Reproduce the full listing that follows, matching it exactly.
** Data provided follows **
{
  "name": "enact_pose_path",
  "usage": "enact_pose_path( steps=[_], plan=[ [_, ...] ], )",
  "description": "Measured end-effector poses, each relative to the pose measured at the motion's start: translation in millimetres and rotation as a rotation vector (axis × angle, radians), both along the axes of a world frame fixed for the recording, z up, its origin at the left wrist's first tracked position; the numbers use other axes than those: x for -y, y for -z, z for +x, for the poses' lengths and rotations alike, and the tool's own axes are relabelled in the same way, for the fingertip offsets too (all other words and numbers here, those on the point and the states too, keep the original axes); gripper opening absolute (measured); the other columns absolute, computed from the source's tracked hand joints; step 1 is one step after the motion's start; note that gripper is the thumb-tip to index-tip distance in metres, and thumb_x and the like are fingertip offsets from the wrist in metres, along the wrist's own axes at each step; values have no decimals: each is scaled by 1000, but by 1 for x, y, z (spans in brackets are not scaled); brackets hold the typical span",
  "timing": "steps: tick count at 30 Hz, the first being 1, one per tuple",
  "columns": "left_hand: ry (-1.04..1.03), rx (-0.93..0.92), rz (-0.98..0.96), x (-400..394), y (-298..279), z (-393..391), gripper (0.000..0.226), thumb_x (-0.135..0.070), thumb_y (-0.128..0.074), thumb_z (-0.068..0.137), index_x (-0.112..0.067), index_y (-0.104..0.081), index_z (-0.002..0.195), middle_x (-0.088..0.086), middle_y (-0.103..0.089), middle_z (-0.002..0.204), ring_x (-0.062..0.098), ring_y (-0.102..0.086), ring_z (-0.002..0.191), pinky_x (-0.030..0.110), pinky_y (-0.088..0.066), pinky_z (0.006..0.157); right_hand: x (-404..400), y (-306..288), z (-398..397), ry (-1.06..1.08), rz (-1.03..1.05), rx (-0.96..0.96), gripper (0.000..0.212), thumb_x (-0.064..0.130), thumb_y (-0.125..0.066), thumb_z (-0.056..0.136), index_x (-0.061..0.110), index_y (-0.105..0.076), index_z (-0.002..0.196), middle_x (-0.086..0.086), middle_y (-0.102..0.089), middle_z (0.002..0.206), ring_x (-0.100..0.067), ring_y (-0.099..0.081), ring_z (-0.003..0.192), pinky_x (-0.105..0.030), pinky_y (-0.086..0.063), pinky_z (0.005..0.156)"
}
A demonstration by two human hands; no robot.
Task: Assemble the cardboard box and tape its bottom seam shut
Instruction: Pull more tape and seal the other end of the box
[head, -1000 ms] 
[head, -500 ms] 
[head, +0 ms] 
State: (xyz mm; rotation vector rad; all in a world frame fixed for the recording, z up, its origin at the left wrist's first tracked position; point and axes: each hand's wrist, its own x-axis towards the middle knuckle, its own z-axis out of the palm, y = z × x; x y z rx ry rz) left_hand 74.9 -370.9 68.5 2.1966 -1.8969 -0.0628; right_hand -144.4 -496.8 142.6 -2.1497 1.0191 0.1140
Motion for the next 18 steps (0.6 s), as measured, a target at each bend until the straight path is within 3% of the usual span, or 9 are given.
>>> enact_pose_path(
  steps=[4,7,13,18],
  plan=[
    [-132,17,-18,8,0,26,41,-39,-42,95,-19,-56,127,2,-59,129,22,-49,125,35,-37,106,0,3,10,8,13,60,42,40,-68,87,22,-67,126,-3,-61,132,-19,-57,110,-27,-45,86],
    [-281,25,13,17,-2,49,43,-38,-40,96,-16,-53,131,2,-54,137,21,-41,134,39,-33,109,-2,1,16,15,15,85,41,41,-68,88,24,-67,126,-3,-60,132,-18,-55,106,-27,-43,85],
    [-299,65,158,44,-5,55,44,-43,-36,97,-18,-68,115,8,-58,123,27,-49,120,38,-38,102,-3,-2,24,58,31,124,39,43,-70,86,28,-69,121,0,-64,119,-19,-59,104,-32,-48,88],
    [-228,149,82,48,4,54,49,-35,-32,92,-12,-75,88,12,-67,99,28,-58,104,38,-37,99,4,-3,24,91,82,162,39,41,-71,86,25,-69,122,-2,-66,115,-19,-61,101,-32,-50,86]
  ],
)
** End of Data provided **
# Task solution:
{
  "name": "enact_pose_path",
  "usage": "enact_pose_path( steps=[_], plan=[ [_, ...] ], )",
  "description": "Measured end-effector poses, each relative to the pose measured at the motion's start: translation in millimetres and rotation as a rotation vector (axis × angle, radians), both along the axes of a world frame fixed for the recording, z up, its origin at the left wrist's first tracked position; the numbers use other axes than those: x for -y, y for -z, z for +x, for the poses' lengths and rotations alike, and the tool's own axes are relabelled in the same way, for the fingertip offsets too (all other words and numbers here, those on the point and the states too, keep the original axes); gripper opening absolute (measured); the other columns absolute, computed from the source's tracked hand joints; step 1 is one step after the motion's start; note that gripper is the thumb-tip to index-tip distance in metres, and thumb_x and the like are fingertip offsets from the wrist in metres, along the wrist's own axes at each step; values have no decimals: each is scaled by 1000, but by 1 for x, y, z (spans in brackets are not scaled); brackets hold the typical span",
  "timing": "steps: tick count at 30 Hz, the first being 1, one per tuple",
  "columns": "left_hand: ry (-1.04..1.03), rx (-0.93..0.92), rz (-0.98..0.96), x (-400..394), y (-298..279), z (-393..391), gripper (0.000..0.226), thumb_x (-0.135..0.070), thumb_y (-0.128..0.074), thumb_z (-0.068..0.137), index_x (-0.112..0.067), index_y (-0.104..0.081), index_z (-0.002..0.195), middle_x (-0.088..0.086), middle_y (-0.103..0.089), middle_z (-0.002..0.204), ring_x (-0.062..0.098), ring_y (-0.102..0.086), ring_z (-0.002..0.191), pinky_x (-0.030..0.110), pinky_y (-0.088..0.066), pinky_z (0.006..0.157); right_hand: x (-404..400), y (-306..288), z (-398..397), ry (-1.06..1.08), rz (-1.03..1.05), rx (-0.96..0.96), gripper (0.000..0.212), thumb_x (-0.064..0.130), thumb_y (-0.125..0.066), thumb_z (-0.056..0.136), index_x (-0.061..0.110), index_y (-0.105..0.076), index_z (-0.002..0.196), middle_x (-0.086..0.086), middle_y (-0.102..0.089), middle_z (0.002..0.206), ring_x (-0.100..0.067), ring_y (-0.099..0.081), ring_z (-0.003..0.192), pinky_x (-0.105..0.030), pinky_y (-0.086..0.063), pinky_z (0.005..0.156)"
}
A demonstration by two human hands; no robot.
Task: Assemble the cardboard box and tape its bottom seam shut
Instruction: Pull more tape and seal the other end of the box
[head, -1000 ms] 
[head, -500 ms] 
[head, +0 ms] 
State: (xyz mm; rotation vector rad; all in a world frame fixed for the recording, z up, its origin at the left wrist's first tracked position; point and axes: each hand's wrist, its own x-axis towards the middle knuckle, its own z-axis out of the palm, y = z × x; x y z rx ry rz) left_hand 74.9 -370.9 68.5 2.1966 -1.8969 -0.0628; right_hand -144.4 -496.8 142.6 -2.1497 1.0191 0.1140
Motion for the next 18 steps (0.6 s), as measured, a target at each bend until the straight path is within 3% of the usual span, or 9 are given.
>>> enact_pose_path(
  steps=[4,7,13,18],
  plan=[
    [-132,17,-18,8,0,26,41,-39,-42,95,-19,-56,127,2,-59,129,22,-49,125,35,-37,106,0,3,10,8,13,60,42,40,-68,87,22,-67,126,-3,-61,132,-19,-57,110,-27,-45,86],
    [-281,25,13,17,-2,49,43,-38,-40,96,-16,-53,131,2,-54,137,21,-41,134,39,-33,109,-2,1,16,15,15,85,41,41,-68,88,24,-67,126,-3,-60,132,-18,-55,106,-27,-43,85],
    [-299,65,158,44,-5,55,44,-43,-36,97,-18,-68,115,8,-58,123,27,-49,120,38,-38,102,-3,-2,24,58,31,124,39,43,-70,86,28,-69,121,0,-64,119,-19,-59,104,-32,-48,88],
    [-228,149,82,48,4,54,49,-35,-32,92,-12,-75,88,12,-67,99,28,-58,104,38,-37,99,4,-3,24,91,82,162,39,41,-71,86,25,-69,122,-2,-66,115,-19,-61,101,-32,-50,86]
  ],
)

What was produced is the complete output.